(COLLECTED DATA Opens)
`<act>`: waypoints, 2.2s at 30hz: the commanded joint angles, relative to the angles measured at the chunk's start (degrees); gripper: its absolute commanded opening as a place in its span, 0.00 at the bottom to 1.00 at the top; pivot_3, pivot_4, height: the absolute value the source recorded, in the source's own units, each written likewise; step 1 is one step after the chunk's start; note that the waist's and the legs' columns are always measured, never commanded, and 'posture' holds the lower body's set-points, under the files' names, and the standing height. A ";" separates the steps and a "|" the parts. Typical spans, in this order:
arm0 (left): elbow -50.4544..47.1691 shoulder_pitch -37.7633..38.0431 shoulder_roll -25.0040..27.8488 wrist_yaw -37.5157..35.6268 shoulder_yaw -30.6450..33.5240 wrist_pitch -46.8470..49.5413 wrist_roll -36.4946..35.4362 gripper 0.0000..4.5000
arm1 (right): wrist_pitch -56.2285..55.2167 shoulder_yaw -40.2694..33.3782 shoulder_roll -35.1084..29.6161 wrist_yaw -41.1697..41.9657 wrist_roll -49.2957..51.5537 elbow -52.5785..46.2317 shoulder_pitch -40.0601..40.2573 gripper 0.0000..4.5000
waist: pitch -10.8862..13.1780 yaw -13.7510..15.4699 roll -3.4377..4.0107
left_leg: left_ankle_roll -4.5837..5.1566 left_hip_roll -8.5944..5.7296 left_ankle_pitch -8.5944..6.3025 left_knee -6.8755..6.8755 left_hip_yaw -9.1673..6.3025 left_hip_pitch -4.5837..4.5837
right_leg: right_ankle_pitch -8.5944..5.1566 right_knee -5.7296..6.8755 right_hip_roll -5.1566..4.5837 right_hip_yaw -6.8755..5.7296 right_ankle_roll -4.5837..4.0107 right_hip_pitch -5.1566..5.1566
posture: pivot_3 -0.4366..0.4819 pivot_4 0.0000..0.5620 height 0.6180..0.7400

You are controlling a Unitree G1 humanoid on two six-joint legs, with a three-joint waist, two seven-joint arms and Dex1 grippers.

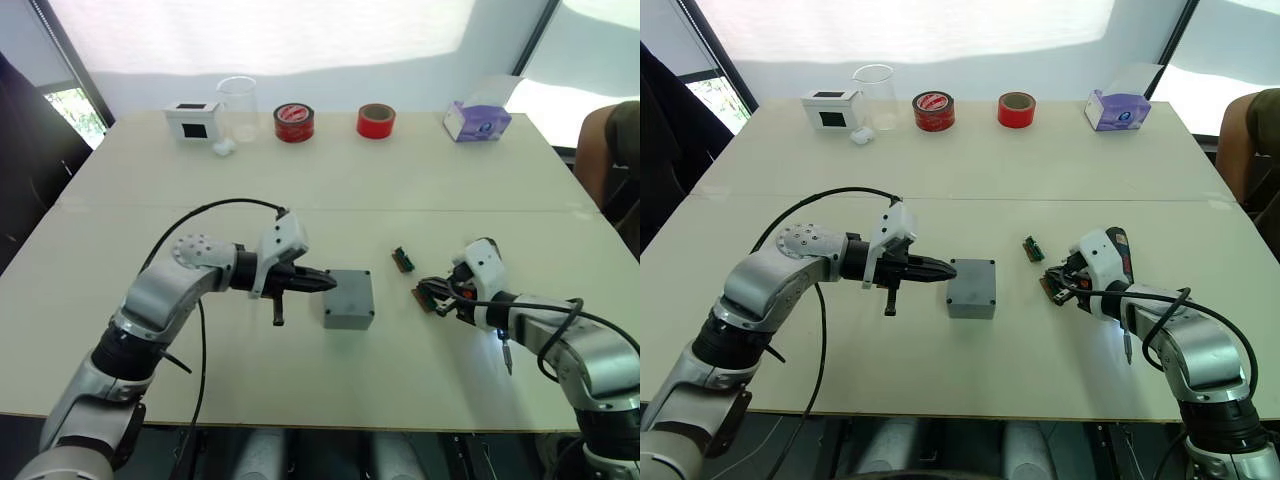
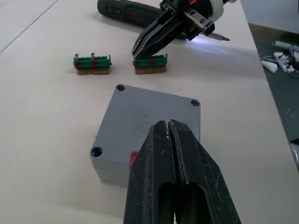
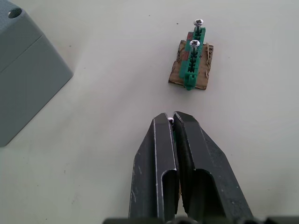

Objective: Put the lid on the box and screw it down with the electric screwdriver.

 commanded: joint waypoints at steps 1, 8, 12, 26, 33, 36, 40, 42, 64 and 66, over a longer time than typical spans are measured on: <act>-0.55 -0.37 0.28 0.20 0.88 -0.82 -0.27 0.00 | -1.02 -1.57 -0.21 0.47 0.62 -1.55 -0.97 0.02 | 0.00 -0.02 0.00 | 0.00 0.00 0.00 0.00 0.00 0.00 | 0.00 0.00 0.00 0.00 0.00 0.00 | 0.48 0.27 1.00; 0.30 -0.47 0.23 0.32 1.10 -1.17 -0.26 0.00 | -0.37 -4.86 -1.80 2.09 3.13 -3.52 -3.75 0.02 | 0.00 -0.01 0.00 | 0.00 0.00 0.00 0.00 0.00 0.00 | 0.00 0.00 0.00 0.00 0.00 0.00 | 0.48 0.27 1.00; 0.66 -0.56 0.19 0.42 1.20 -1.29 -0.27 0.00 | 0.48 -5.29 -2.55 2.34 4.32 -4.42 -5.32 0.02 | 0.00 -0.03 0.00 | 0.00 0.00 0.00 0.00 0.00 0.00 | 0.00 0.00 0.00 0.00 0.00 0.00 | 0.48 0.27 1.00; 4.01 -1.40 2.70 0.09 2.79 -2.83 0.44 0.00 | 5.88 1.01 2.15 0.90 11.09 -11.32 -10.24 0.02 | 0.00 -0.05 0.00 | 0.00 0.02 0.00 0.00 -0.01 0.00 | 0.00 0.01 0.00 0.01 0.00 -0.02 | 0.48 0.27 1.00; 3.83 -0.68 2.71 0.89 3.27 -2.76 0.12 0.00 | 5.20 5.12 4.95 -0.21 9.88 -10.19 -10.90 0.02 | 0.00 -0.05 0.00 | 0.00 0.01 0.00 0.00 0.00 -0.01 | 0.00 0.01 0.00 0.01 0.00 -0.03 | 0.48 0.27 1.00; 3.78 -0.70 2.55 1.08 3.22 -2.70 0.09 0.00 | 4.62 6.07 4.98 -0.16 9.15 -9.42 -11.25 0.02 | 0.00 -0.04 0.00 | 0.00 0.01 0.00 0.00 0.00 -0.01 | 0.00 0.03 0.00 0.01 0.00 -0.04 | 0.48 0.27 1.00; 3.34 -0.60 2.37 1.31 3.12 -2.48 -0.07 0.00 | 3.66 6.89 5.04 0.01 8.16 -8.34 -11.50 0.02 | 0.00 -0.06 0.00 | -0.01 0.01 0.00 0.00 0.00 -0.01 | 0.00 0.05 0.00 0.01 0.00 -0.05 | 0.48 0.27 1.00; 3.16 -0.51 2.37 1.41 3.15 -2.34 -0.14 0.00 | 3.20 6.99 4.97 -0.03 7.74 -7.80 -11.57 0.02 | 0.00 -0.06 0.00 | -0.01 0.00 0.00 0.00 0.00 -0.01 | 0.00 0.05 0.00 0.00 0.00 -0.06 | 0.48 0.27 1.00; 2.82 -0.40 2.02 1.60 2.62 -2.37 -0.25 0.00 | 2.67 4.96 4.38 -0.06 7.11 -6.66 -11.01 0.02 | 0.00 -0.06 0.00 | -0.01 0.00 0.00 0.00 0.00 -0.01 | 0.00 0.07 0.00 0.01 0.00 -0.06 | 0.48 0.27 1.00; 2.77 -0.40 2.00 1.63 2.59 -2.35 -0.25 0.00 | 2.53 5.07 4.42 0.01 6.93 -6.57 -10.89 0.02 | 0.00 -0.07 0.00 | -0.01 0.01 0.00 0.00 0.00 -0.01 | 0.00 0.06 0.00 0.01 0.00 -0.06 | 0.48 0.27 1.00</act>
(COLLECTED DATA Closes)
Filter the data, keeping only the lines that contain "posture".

`<act>`: waypoints, 2.2s at 30hz: the commanded joint angles, relative to the angles measured at the chunk's start (degrees); gripper: its absolute commanded opening as a place in its span, 0.00 at the bottom to 1.00 at the top; pivot_3, pivot_4, height: the absolute value the source recorded, in the source's own units, each written likewise; step 1 is one step after the chunk's start; note that the waist's and the legs' columns are always measured, never commanded, and 'posture' holds the lower body's set-points, under the files' names, and the standing height. A ";" separates the steps and a "|" the parts. Typical spans, in this order:
posture: pivot_3 -0.4366..0.4819 pivot_4 0.0000..0.5620 height 0.6180..0.7400

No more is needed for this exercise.